#### Supplied information ####

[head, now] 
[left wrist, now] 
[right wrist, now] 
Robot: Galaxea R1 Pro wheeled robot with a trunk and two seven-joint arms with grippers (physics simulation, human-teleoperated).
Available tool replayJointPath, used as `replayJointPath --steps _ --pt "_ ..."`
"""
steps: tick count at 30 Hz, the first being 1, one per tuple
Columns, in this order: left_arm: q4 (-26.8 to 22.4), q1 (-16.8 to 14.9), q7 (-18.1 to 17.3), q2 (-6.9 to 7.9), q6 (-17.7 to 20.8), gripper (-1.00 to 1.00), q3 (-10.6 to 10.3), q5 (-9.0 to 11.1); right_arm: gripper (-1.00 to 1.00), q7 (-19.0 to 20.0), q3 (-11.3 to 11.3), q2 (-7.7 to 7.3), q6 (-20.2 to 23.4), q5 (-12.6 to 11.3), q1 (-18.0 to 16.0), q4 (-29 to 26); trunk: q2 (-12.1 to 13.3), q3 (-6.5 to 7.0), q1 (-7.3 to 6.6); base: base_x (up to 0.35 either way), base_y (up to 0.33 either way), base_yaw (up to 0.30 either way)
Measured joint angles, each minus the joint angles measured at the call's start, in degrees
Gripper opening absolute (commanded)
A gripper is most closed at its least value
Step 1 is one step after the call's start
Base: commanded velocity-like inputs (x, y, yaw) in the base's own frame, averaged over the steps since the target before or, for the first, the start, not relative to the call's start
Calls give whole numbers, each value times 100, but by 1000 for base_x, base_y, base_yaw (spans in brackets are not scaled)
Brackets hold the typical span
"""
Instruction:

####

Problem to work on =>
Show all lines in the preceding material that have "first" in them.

Reply =>
steps: tick count at 30 Hz, the first being 1, one per tuple
Base: commanded velocity-like inputs (x, y, yaw) in the base's own frame, averaged over the steps since the target before or, for the first, the start, not relative to the call's start

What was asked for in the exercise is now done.